Source data
..............................
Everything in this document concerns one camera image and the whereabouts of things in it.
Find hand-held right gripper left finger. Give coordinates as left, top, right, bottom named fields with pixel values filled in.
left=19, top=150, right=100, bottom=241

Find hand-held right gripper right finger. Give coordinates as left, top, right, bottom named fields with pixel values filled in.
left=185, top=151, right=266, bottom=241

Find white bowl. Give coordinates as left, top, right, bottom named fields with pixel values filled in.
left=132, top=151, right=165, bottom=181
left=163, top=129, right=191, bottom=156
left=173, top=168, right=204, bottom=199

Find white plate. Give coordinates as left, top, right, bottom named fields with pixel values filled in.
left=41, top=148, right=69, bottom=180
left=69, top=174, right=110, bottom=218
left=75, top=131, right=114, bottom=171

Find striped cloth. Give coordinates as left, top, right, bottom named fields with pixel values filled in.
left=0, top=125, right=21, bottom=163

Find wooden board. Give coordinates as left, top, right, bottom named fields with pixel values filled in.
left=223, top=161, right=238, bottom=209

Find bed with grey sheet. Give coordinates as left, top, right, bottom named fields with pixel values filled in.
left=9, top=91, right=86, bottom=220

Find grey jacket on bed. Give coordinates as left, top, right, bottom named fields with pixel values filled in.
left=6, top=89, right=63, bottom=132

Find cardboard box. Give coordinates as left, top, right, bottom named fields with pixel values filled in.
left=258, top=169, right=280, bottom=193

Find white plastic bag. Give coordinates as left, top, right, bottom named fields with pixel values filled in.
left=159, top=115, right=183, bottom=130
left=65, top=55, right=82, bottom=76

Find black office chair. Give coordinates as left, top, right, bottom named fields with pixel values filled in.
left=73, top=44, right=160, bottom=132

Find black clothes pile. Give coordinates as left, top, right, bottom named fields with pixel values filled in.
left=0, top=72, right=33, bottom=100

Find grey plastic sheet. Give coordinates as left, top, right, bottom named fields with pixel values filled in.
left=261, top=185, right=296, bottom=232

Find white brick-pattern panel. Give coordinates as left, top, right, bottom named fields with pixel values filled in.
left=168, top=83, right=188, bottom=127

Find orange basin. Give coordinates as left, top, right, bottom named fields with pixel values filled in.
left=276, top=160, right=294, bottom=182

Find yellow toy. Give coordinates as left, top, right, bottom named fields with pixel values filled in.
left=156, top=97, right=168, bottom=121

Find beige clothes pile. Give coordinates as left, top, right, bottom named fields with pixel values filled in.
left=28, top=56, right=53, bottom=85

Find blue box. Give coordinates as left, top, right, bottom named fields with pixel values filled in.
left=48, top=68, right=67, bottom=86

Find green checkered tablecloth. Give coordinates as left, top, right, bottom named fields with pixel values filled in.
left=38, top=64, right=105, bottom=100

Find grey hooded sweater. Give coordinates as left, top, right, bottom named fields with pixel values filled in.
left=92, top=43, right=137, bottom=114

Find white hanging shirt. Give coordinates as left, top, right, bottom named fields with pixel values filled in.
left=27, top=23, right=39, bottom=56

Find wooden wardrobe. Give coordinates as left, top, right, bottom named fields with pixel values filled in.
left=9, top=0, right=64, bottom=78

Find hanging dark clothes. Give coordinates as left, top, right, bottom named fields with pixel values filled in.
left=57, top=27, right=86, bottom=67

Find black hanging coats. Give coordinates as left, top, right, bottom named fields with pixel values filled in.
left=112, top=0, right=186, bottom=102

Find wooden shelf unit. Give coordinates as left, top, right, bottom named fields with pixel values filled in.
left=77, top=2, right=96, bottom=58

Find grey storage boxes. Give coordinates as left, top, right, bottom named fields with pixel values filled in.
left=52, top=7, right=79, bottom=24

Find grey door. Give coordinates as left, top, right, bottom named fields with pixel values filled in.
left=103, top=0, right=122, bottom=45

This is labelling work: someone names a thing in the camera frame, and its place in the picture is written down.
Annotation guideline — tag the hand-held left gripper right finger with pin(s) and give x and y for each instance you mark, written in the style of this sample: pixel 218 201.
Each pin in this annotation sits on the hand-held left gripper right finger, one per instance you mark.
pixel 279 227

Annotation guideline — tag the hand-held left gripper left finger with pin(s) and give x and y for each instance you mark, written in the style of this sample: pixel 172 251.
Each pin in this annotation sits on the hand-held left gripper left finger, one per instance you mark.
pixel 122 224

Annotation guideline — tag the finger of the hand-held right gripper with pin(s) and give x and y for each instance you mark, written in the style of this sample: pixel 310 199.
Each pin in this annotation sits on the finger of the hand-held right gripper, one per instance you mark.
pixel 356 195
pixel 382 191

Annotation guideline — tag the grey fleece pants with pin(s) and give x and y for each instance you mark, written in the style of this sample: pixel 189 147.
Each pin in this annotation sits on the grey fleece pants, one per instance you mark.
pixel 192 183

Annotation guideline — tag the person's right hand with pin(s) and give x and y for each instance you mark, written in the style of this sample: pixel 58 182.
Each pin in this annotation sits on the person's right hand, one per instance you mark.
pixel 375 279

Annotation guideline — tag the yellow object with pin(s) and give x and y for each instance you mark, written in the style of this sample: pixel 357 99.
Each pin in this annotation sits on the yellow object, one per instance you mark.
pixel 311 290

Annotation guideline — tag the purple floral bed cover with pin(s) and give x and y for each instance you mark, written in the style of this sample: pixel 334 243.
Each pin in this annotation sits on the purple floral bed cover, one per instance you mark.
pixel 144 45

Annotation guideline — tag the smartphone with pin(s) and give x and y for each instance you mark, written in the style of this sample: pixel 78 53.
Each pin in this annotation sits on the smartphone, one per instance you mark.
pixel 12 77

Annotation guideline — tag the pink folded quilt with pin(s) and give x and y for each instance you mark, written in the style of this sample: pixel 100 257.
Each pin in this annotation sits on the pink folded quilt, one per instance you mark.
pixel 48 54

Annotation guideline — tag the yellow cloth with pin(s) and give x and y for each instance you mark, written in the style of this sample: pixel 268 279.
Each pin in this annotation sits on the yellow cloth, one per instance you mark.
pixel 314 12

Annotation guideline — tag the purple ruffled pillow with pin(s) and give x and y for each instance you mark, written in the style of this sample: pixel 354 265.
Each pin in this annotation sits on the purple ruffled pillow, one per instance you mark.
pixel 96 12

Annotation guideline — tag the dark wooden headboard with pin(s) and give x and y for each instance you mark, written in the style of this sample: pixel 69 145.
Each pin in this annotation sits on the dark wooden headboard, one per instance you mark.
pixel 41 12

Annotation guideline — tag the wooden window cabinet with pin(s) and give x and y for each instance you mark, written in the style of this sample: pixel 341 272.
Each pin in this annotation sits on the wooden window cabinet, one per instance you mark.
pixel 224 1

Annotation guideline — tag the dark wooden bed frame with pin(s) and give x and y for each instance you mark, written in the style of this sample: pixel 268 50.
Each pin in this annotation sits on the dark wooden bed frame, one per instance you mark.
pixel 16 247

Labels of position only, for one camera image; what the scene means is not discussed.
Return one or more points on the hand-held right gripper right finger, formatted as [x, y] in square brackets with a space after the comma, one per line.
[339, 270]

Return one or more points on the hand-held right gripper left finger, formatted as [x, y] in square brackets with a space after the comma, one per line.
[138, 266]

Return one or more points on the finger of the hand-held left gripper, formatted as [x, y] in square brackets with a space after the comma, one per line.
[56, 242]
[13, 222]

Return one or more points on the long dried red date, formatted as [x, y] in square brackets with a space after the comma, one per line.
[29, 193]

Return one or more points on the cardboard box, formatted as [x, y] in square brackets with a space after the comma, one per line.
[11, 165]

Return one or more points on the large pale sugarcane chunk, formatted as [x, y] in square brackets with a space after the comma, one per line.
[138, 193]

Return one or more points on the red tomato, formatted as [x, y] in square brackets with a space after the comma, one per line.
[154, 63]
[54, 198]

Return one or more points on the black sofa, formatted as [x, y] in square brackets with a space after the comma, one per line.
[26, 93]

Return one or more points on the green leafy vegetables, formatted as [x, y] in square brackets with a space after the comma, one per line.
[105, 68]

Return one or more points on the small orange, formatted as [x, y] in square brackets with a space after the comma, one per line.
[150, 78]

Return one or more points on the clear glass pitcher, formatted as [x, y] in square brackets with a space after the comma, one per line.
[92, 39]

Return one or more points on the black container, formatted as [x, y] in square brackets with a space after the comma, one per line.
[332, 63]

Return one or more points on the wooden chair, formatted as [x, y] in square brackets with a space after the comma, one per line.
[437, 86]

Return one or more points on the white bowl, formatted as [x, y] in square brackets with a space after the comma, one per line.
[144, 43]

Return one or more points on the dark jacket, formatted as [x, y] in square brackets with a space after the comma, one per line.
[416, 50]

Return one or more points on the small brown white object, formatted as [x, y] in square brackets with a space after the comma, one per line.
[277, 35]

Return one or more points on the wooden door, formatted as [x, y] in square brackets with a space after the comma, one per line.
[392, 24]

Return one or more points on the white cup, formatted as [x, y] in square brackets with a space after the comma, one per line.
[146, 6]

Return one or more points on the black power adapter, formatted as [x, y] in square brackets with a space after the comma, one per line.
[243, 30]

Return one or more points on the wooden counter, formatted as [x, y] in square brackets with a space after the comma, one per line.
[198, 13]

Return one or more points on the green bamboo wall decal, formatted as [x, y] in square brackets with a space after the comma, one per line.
..............................
Work item: Using the records above, say how many lines contain the word "camera". Write the number alone.

Solution below: 3